Goes a little something like this:
"My baby's growin' up-Thinks she's falling all in love-And that I hate her-At seventeen, she's just like me when I was seventeen-So I don't blame her-Remember when we used to be-Everything they'd ever need-We had them believing we were cool-It's like it happened over night-We're always wrong, they're always right-We used to be the ones breakin' all the rules-Now we're just mothers, we're just fathers- Of teenage daughters-She rolls her eyes when I'm funny-But she's sweet when she wants money, and her freedom-Oh my God, she's got a car-Swears they won't go far-And I wish I believed 'em"
Teenage Daughters is this song, by Martina McBride.  And here I go again, just talking about it!  UGH!!! 

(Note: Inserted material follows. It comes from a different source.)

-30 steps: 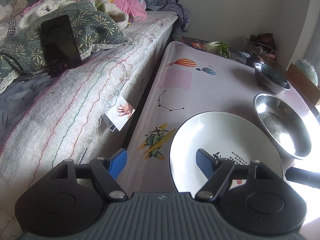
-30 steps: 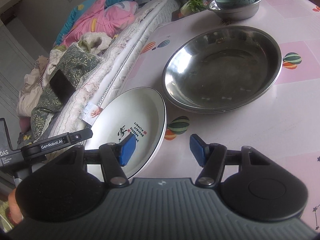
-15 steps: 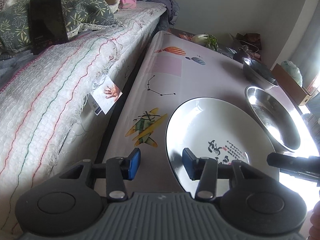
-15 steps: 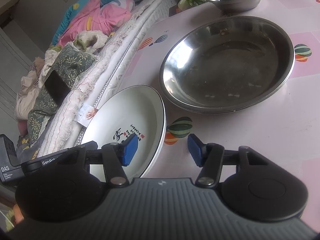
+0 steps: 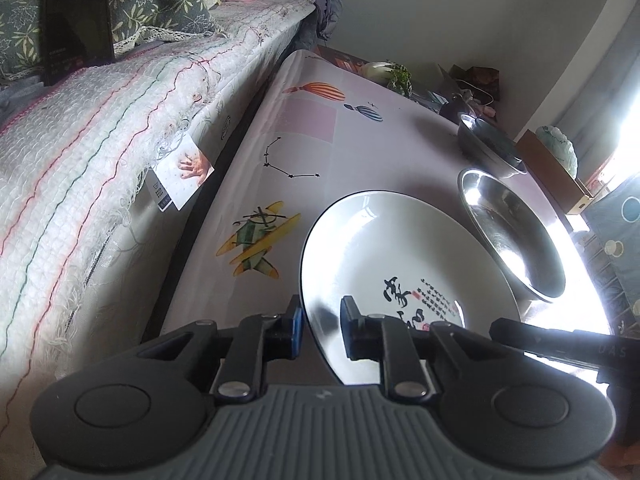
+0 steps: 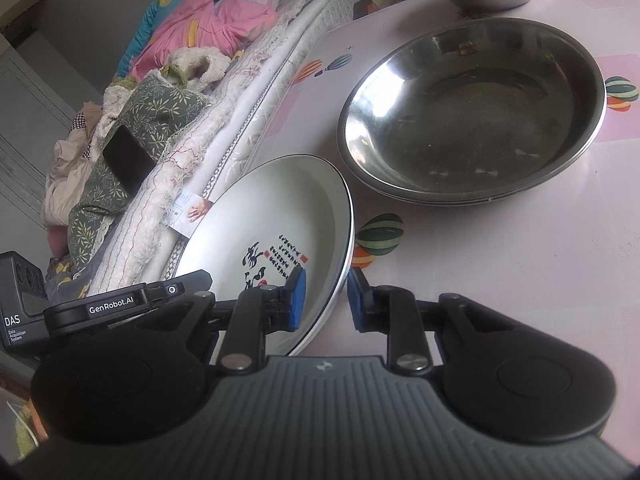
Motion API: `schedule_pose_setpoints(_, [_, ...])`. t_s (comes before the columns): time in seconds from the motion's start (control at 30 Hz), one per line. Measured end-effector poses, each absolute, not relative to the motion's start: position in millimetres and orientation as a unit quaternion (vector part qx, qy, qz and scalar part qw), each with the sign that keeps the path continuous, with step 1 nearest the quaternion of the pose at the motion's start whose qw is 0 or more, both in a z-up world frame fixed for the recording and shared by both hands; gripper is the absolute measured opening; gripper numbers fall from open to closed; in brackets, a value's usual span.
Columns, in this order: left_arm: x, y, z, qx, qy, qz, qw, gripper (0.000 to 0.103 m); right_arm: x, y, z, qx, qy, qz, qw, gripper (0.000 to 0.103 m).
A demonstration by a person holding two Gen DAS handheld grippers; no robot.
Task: Organize plates and bowls
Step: 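Close both grippers on the rim of the white plate, then lift the white plate off the table with both grippers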
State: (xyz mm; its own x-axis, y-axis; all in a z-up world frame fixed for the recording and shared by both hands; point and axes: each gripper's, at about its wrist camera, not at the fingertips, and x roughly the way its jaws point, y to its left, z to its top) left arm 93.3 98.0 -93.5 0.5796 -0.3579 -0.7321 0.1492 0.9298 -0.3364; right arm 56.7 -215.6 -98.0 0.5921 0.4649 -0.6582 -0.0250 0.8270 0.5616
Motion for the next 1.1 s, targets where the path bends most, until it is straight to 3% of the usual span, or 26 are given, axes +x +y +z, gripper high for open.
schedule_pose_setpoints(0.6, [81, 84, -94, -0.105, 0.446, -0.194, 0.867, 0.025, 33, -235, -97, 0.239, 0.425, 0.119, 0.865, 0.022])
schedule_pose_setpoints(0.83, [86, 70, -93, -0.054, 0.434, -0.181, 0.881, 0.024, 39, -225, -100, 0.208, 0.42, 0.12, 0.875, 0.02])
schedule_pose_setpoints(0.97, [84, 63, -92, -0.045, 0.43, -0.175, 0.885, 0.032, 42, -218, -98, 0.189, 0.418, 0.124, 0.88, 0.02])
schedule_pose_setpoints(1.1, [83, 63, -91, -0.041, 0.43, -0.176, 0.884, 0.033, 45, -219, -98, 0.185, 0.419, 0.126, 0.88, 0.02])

Ok, I think I am put back together ok for now, thank God no one ever uses the conference room across from my desk!!  There have been many other emotional triggers today that I just can't quite grasp...the burrito I had for breakfast had eggs and ketchup (and ham, cheese, spinach, tomatoes, mushrooms, onions, peppers and hashbrowns), my Dad used to put ketchup on his eggs.  Cry fest.  I walk to a meeting and my knee is not cooperating, this somehow translates into my mind as, "I just turned 30 and my body is starting to fall apart, I will be an old spinster in no time because no one will want to take care of me , even my family doesn't like me."  Cry fest.  I was offered a part of a prize from a co-worker, I chose the thermometer since ours is broken, for some reason, I am not exactly sure, the flippin thermometer set me off.  And I couldn't put it down, I carried it with me for 3 freaking hours!!  My thermometer security blanket.  There are more, but I'll zip it.

Not exactly sure if there is a point to all this, and in fact, I am starting to get my irritation on....I can hear people talking.  They are not talking about other people, they are not talking loud, they are not doing anything out of the ordinary, or wrong.  But I can hear them, and I don't want to, it bugs me.
So bottom line today, I am irritated, I am emotional, I am really super hungry for chocolate, peanut butter, and salt.  And I don't like it.  And it's an ongoing saga.  And I don't like it.  Stupid woman parts.